> WHAT YOU WILL DO
For this item, repeat the material exactly while omitting its pictures.
START EXCERPTED DATA
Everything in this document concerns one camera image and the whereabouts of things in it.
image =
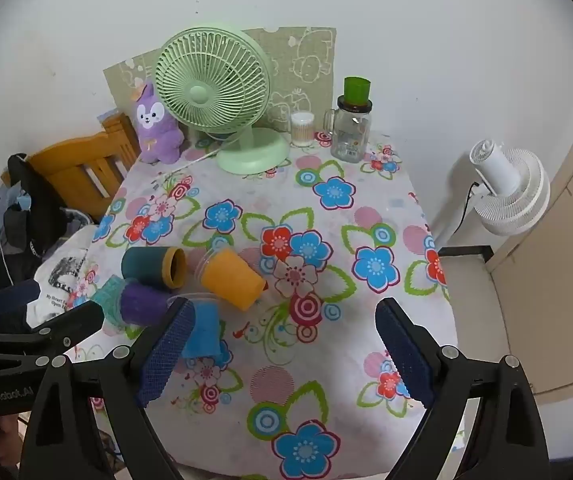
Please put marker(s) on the dark teal cup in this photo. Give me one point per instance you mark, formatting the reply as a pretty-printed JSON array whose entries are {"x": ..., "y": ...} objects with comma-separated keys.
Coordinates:
[{"x": 146, "y": 266}]

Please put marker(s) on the white printed cloth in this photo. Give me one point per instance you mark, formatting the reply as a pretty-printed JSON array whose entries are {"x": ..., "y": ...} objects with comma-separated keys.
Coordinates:
[{"x": 59, "y": 270}]

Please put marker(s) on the green desk fan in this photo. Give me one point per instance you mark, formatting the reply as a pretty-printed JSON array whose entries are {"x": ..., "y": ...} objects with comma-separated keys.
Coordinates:
[{"x": 211, "y": 85}]

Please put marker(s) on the blue cup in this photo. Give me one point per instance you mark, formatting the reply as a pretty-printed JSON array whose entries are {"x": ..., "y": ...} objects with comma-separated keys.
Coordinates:
[{"x": 206, "y": 331}]

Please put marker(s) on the beige cartoon printed board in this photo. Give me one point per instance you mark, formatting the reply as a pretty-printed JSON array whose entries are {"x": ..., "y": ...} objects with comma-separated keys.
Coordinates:
[{"x": 296, "y": 60}]

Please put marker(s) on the beige door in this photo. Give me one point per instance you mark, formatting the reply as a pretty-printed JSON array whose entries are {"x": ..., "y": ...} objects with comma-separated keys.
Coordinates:
[{"x": 556, "y": 285}]

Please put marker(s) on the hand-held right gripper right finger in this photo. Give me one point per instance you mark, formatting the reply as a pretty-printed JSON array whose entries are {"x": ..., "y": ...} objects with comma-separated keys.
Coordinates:
[{"x": 406, "y": 355}]

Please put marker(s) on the purple cup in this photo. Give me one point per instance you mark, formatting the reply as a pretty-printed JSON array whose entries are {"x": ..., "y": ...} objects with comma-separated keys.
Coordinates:
[{"x": 144, "y": 305}]

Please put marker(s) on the light teal cup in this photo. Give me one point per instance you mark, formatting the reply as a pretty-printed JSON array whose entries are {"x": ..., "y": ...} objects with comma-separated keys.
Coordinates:
[{"x": 109, "y": 300}]

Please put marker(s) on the orange cup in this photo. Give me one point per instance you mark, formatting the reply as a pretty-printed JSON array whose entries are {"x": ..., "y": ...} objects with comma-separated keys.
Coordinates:
[{"x": 231, "y": 280}]

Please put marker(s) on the white floor fan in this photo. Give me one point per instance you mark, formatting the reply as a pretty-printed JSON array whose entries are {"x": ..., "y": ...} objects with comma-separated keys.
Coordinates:
[{"x": 509, "y": 190}]

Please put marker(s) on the purple plush toy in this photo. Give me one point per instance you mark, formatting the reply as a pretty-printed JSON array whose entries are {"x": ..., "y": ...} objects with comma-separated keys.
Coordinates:
[{"x": 156, "y": 130}]

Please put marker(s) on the floral tablecloth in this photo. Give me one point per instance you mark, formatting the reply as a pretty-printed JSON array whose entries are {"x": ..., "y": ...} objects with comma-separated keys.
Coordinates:
[{"x": 316, "y": 210}]

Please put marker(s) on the dark clothing pile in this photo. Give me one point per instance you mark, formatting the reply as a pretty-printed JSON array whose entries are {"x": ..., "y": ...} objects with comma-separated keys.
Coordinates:
[{"x": 31, "y": 220}]

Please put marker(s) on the wooden chair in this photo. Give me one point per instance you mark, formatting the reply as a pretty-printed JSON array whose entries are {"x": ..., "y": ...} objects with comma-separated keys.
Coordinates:
[{"x": 81, "y": 160}]

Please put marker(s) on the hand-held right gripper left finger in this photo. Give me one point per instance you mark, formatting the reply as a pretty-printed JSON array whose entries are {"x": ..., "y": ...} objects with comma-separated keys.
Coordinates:
[{"x": 166, "y": 355}]

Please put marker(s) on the cotton swab container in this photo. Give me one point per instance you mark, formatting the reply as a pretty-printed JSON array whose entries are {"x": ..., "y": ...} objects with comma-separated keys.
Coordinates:
[{"x": 302, "y": 130}]

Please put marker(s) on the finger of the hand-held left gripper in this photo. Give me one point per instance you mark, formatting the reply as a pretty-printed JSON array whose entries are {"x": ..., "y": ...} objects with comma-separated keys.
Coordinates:
[
  {"x": 14, "y": 296},
  {"x": 79, "y": 321}
]

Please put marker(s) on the black floor bar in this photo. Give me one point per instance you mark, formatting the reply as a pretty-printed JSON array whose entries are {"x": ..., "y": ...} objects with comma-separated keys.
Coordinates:
[{"x": 464, "y": 252}]

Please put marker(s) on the glass mug with green lid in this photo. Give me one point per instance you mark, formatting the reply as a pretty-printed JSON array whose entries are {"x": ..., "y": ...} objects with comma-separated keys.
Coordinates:
[{"x": 350, "y": 130}]
END EXCERPTED DATA
> ANSWER SPACE
Everything in this document concerns one camera image and the whereabouts of things in it.
image =
Please put marker(s) on the dark teal cup in this photo. Give me one point per instance you mark, formatting the reply as a pretty-printed JSON array whose entries are {"x": ..., "y": ...} objects with comma-separated keys.
Coordinates:
[{"x": 146, "y": 266}]

Please put marker(s) on the white printed cloth in this photo. Give me one point per instance you mark, formatting the reply as a pretty-printed JSON array whose entries are {"x": ..., "y": ...} objects with comma-separated keys.
Coordinates:
[{"x": 59, "y": 270}]

Please put marker(s) on the green desk fan in this photo. Give me one point per instance you mark, formatting the reply as a pretty-printed JSON array whose entries are {"x": ..., "y": ...} objects with comma-separated keys.
Coordinates:
[{"x": 211, "y": 85}]

Please put marker(s) on the blue cup in this photo. Give me one point per instance you mark, formatting the reply as a pretty-printed JSON array whose entries are {"x": ..., "y": ...} objects with comma-separated keys.
Coordinates:
[{"x": 206, "y": 331}]

Please put marker(s) on the beige cartoon printed board in this photo. Give me one point per instance you mark, formatting the reply as a pretty-printed JSON array whose entries are {"x": ..., "y": ...} objects with comma-separated keys.
Coordinates:
[{"x": 296, "y": 60}]

Please put marker(s) on the beige door in this photo. Give me one point per instance you mark, formatting the reply as a pretty-printed JSON array whose entries are {"x": ..., "y": ...} objects with comma-separated keys.
Coordinates:
[{"x": 556, "y": 285}]

Please put marker(s) on the hand-held right gripper right finger in this photo. Give me one point per instance you mark, formatting the reply as a pretty-printed JSON array whose entries are {"x": ..., "y": ...} objects with comma-separated keys.
Coordinates:
[{"x": 406, "y": 355}]

Please put marker(s) on the purple cup in this photo. Give me one point per instance you mark, formatting the reply as a pretty-printed JSON array whose entries are {"x": ..., "y": ...} objects with comma-separated keys.
Coordinates:
[{"x": 144, "y": 305}]

Please put marker(s) on the light teal cup in this photo. Give me one point per instance you mark, formatting the reply as a pretty-printed JSON array whose entries are {"x": ..., "y": ...} objects with comma-separated keys.
Coordinates:
[{"x": 109, "y": 300}]

Please put marker(s) on the orange cup in this photo. Give me one point per instance you mark, formatting the reply as a pretty-printed JSON array whose entries are {"x": ..., "y": ...} objects with comma-separated keys.
Coordinates:
[{"x": 231, "y": 280}]

Please put marker(s) on the white floor fan in this photo. Give me one point per instance you mark, formatting the reply as a pretty-printed JSON array whose entries are {"x": ..., "y": ...} objects with comma-separated keys.
Coordinates:
[{"x": 509, "y": 190}]

Please put marker(s) on the purple plush toy in this photo. Give me one point per instance you mark, formatting the reply as a pretty-printed JSON array whose entries are {"x": ..., "y": ...} objects with comma-separated keys.
Coordinates:
[{"x": 156, "y": 130}]

Please put marker(s) on the floral tablecloth in this photo. Give me one point per instance you mark, formatting the reply as a pretty-printed JSON array whose entries are {"x": ..., "y": ...} objects with comma-separated keys.
Coordinates:
[{"x": 316, "y": 210}]

Please put marker(s) on the dark clothing pile in this photo. Give me one point per instance you mark, formatting the reply as a pretty-printed JSON array whose entries are {"x": ..., "y": ...} objects with comma-separated keys.
Coordinates:
[{"x": 31, "y": 220}]

Please put marker(s) on the wooden chair in this photo. Give me one point per instance you mark, formatting the reply as a pretty-printed JSON array whose entries are {"x": ..., "y": ...} objects with comma-separated keys.
Coordinates:
[{"x": 81, "y": 160}]

Please put marker(s) on the hand-held right gripper left finger in this photo. Give me one point per instance you mark, formatting the reply as a pretty-printed JSON array whose entries are {"x": ..., "y": ...} objects with comma-separated keys.
Coordinates:
[{"x": 166, "y": 355}]

Please put marker(s) on the cotton swab container in this photo. Give me one point per instance you mark, formatting the reply as a pretty-printed JSON array whose entries are {"x": ..., "y": ...} objects with comma-separated keys.
Coordinates:
[{"x": 302, "y": 130}]

Please put marker(s) on the finger of the hand-held left gripper in this photo. Give me one point per instance you mark, formatting the reply as a pretty-printed JSON array whose entries are {"x": ..., "y": ...} objects with comma-separated keys.
Coordinates:
[
  {"x": 14, "y": 296},
  {"x": 79, "y": 321}
]

Please put marker(s) on the black floor bar in this photo. Give me one point per instance you mark, formatting the reply as a pretty-printed JSON array whose entries are {"x": ..., "y": ...} objects with comma-separated keys.
Coordinates:
[{"x": 464, "y": 252}]

Please put marker(s) on the glass mug with green lid in this photo. Give me one point per instance you mark, formatting the reply as a pretty-printed JSON array whose entries are {"x": ..., "y": ...} objects with comma-separated keys.
Coordinates:
[{"x": 350, "y": 130}]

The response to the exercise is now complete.